_What is being asked_.
Run through the records and, wherever a line holds the word "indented", return that line.

[Items listed in a dataset]
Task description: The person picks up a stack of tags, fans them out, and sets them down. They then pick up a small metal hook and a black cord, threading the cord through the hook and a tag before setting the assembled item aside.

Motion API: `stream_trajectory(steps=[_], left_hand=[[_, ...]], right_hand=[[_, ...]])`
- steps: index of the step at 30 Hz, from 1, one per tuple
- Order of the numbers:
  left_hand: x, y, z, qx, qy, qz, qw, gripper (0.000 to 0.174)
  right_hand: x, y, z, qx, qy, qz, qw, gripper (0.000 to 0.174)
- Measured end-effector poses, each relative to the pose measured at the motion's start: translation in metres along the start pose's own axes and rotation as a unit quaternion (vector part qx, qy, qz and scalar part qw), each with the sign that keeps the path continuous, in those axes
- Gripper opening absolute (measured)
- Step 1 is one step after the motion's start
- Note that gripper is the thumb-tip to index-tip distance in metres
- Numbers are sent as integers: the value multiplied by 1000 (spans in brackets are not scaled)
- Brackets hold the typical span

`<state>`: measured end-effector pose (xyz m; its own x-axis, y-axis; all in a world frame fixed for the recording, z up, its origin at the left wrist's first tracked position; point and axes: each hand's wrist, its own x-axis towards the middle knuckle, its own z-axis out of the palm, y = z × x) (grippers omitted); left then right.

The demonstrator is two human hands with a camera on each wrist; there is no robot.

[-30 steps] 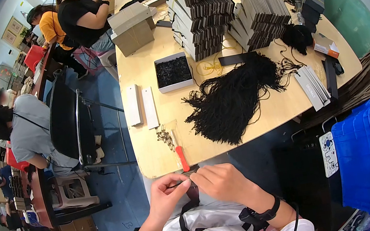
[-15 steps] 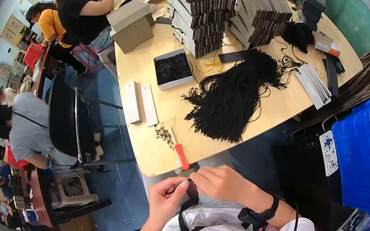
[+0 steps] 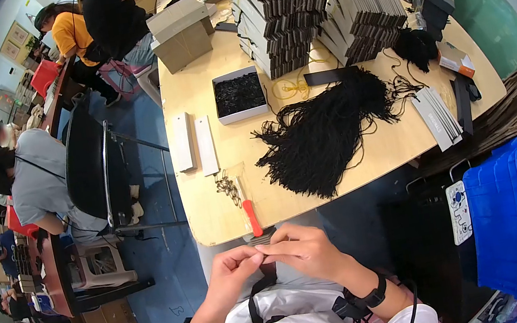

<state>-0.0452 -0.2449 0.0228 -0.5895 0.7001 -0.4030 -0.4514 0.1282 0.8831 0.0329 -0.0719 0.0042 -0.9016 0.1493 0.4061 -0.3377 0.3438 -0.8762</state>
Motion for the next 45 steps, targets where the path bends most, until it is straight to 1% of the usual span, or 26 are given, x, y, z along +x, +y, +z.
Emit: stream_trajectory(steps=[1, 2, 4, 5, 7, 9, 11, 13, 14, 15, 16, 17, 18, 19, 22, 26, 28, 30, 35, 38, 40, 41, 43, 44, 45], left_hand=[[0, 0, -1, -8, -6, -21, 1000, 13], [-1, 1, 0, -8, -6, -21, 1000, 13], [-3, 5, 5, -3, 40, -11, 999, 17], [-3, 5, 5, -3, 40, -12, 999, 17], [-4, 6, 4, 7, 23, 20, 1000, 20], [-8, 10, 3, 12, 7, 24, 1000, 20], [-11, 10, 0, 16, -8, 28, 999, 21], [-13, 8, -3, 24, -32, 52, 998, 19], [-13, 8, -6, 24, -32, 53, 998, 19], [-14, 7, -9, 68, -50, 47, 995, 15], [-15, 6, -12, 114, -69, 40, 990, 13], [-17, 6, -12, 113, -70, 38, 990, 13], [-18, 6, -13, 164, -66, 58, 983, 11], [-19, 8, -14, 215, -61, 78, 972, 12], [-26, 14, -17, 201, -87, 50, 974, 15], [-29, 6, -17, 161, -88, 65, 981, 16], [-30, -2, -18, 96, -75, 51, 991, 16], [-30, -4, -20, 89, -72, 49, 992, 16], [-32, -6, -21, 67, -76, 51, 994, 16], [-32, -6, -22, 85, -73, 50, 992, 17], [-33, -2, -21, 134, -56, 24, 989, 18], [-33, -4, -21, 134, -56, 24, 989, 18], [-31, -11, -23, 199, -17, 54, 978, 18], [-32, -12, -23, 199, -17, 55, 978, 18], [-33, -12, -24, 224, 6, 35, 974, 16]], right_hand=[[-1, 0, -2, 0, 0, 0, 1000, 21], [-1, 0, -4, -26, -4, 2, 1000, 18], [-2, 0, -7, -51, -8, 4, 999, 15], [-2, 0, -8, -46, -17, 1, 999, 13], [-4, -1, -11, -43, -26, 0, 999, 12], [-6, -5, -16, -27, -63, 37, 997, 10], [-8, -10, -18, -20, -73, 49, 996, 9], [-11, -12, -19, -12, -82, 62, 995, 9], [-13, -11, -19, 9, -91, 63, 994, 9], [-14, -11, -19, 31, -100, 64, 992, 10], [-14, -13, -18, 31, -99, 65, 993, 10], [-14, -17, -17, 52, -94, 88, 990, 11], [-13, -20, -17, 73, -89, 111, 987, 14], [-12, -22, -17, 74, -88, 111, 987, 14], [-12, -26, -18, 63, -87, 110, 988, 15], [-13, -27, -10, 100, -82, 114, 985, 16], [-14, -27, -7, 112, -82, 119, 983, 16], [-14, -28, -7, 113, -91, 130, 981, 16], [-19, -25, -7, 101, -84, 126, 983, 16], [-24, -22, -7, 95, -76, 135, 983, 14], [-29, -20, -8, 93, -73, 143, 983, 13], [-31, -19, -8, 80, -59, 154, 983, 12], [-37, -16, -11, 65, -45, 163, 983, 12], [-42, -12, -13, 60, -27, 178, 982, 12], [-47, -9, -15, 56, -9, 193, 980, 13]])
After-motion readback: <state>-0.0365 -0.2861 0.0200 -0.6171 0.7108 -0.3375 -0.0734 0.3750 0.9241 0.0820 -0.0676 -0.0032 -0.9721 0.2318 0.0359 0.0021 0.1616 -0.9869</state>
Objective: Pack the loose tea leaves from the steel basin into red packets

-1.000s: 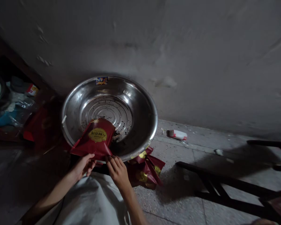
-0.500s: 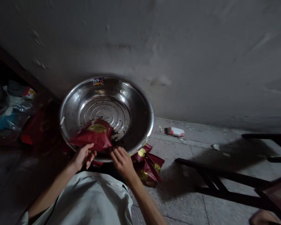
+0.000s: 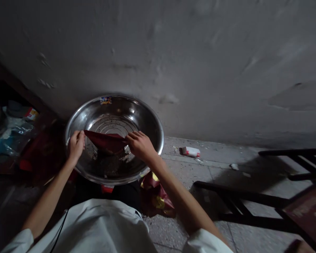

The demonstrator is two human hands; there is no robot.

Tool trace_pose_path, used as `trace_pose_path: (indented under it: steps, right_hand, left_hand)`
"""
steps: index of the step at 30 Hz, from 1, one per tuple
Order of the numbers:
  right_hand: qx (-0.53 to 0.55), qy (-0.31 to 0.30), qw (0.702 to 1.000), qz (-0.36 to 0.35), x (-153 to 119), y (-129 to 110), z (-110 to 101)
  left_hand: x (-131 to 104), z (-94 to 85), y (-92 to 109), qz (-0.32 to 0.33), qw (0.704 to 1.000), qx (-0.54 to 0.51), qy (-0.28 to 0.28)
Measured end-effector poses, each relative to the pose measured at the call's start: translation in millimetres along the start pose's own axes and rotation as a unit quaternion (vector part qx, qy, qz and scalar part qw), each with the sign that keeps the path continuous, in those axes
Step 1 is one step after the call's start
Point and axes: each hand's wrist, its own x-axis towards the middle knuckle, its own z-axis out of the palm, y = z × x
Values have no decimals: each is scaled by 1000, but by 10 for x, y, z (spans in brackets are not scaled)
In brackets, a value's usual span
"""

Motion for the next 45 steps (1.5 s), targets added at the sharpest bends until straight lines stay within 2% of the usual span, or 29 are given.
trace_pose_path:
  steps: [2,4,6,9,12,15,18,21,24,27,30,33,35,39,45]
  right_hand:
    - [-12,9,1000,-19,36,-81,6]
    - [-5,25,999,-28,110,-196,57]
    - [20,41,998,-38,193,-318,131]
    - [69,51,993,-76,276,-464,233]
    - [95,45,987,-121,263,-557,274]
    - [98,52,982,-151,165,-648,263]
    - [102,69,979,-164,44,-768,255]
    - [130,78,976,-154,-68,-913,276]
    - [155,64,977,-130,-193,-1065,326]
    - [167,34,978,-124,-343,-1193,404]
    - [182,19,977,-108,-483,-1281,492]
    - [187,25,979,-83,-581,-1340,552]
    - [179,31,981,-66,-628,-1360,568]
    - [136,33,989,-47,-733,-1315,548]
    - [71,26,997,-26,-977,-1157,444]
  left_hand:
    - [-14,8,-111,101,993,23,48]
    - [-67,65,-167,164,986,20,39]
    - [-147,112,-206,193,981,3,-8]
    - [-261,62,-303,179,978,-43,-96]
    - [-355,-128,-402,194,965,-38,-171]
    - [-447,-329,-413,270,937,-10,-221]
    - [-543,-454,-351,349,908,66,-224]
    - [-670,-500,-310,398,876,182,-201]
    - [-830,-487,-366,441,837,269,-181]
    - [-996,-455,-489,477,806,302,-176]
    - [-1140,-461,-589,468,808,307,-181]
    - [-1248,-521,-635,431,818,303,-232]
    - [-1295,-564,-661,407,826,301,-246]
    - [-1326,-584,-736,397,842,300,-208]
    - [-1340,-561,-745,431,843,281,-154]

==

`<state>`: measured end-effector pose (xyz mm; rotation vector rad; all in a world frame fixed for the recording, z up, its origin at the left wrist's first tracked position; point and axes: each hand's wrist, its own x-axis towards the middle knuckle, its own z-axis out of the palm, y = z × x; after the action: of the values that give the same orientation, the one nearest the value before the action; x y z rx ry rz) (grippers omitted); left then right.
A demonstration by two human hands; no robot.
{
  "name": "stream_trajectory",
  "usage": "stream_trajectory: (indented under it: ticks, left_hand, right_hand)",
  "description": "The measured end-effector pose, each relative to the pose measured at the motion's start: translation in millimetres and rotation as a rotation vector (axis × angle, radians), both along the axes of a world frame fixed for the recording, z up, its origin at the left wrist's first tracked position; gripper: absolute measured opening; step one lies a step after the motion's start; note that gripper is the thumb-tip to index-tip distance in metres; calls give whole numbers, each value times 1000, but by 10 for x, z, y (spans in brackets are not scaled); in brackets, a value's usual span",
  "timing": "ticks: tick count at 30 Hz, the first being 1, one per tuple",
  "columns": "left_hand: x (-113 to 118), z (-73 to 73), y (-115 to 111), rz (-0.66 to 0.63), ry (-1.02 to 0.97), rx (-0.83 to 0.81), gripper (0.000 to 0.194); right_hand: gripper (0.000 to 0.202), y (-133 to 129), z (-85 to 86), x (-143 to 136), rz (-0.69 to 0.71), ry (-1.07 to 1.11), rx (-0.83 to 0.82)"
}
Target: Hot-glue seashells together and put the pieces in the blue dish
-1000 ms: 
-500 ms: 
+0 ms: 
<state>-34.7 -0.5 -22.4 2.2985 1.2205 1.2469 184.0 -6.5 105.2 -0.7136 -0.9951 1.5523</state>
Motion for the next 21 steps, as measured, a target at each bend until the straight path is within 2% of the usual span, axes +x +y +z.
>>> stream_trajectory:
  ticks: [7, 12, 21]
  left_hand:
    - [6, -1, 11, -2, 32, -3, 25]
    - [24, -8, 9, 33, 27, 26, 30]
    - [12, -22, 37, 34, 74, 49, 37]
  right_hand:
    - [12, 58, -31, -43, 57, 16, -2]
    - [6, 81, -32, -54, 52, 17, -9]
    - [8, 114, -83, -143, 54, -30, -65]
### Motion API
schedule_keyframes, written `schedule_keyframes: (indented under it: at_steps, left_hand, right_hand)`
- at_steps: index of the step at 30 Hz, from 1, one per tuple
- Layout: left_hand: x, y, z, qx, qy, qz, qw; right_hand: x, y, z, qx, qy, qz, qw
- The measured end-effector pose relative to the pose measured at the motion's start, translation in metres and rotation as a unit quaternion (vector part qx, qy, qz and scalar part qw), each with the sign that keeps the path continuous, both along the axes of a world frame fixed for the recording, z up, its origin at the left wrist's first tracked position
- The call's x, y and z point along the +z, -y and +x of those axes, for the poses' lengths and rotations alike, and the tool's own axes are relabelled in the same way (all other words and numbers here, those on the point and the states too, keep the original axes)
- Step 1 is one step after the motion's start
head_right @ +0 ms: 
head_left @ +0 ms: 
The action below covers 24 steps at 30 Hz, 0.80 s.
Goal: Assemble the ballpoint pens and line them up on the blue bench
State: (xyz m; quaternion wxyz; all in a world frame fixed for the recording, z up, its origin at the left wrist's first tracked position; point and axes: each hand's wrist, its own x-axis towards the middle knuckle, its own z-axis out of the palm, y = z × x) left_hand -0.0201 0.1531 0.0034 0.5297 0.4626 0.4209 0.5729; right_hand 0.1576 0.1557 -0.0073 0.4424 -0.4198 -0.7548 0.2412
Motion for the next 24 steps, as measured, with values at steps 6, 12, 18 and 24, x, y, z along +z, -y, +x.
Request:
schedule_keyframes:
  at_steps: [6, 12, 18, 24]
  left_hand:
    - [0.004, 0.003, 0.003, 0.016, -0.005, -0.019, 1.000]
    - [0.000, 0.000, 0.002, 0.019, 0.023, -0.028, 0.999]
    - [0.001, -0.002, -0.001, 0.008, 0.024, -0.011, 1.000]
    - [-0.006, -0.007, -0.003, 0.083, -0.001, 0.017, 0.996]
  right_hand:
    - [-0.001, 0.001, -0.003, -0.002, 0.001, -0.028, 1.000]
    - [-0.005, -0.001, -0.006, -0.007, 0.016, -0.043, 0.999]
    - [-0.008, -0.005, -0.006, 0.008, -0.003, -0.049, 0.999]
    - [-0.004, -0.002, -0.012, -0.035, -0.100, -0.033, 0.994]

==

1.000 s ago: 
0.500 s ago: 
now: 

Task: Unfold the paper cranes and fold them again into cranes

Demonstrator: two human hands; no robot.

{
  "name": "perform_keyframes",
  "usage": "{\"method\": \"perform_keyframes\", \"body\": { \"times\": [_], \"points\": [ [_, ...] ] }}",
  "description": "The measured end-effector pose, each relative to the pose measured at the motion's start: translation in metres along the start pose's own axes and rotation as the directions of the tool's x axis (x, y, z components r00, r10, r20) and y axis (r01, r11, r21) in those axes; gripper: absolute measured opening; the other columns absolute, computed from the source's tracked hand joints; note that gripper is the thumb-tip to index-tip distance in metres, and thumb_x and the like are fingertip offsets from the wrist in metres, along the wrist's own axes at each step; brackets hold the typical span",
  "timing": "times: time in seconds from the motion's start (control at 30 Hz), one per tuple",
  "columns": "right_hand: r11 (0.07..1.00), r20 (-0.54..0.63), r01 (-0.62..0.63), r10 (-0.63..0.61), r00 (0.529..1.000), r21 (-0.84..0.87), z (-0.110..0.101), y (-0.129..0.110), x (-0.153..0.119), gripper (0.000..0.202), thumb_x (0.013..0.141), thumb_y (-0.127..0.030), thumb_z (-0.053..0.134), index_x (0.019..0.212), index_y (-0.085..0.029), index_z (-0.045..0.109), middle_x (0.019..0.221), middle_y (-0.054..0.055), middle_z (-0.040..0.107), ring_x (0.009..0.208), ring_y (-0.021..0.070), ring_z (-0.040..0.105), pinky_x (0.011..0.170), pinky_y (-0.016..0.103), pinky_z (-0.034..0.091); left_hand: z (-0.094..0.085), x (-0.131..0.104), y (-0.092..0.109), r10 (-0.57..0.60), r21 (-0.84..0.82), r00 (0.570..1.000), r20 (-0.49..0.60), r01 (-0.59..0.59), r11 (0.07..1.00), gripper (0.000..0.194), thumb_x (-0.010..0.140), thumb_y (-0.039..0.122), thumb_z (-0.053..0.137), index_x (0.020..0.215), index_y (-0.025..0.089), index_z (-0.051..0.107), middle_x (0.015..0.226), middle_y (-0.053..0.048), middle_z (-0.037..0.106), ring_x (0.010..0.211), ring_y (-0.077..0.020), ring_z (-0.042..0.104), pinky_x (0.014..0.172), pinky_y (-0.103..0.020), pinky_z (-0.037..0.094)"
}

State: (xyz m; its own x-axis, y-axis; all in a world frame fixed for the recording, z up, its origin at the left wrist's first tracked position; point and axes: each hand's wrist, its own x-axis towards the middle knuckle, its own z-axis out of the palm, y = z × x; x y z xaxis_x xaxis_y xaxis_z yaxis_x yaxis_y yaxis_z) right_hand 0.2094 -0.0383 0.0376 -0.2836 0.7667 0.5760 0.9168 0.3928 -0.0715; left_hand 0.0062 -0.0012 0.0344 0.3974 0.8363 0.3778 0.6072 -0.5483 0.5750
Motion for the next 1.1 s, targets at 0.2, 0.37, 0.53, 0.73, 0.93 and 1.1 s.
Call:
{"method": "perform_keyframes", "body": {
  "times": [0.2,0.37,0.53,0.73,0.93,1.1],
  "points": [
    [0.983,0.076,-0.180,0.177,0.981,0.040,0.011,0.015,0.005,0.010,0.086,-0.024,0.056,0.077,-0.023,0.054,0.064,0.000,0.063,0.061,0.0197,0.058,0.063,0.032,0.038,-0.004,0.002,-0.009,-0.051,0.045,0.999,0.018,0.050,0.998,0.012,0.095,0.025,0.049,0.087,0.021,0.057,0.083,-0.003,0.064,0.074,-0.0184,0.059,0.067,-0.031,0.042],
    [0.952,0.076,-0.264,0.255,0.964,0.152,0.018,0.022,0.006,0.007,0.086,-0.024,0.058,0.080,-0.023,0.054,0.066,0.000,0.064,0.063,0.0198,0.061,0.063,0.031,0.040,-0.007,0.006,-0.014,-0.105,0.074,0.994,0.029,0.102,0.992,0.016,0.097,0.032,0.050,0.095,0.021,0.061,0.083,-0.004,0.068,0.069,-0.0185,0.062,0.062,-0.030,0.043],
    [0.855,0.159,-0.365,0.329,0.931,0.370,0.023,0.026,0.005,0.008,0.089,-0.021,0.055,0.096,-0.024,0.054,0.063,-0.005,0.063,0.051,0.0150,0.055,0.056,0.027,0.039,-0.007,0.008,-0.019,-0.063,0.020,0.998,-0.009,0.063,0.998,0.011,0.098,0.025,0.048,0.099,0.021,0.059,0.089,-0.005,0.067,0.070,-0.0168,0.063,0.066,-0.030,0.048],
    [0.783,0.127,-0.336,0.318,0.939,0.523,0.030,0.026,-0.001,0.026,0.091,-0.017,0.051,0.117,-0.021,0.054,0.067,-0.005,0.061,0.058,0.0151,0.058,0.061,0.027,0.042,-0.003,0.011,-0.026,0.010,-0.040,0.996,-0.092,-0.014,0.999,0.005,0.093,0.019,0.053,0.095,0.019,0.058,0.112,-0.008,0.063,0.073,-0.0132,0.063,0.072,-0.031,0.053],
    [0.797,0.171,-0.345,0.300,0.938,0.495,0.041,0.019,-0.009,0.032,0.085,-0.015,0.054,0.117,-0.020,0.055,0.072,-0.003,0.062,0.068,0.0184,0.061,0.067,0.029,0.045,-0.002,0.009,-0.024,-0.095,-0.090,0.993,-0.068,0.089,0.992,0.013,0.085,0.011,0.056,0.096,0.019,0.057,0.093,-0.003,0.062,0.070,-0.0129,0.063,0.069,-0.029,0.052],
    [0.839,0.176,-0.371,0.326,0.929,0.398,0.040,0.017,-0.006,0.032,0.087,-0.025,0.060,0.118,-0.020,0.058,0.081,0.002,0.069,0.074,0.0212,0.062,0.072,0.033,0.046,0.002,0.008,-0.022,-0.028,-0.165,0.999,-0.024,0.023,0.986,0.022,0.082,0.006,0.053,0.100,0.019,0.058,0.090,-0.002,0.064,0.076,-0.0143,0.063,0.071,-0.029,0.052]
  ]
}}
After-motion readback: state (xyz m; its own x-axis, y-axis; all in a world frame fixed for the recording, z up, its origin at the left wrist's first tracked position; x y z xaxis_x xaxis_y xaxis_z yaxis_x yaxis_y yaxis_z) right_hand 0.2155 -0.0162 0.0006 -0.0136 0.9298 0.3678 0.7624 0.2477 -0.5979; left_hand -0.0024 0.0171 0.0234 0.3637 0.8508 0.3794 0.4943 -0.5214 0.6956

_Result of this exercise_.
Tool trace_pose_path, used as `trace_pose_path: (indented under it: steps, right_hand, left_hand)`
  "usage": "stream_trajectory: (indented under it: ticks, left_hand, right_hand)",
schedule_keyframes, written `schedule_keyframes: (indented under it: at_steps, left_hand, right_hand)`

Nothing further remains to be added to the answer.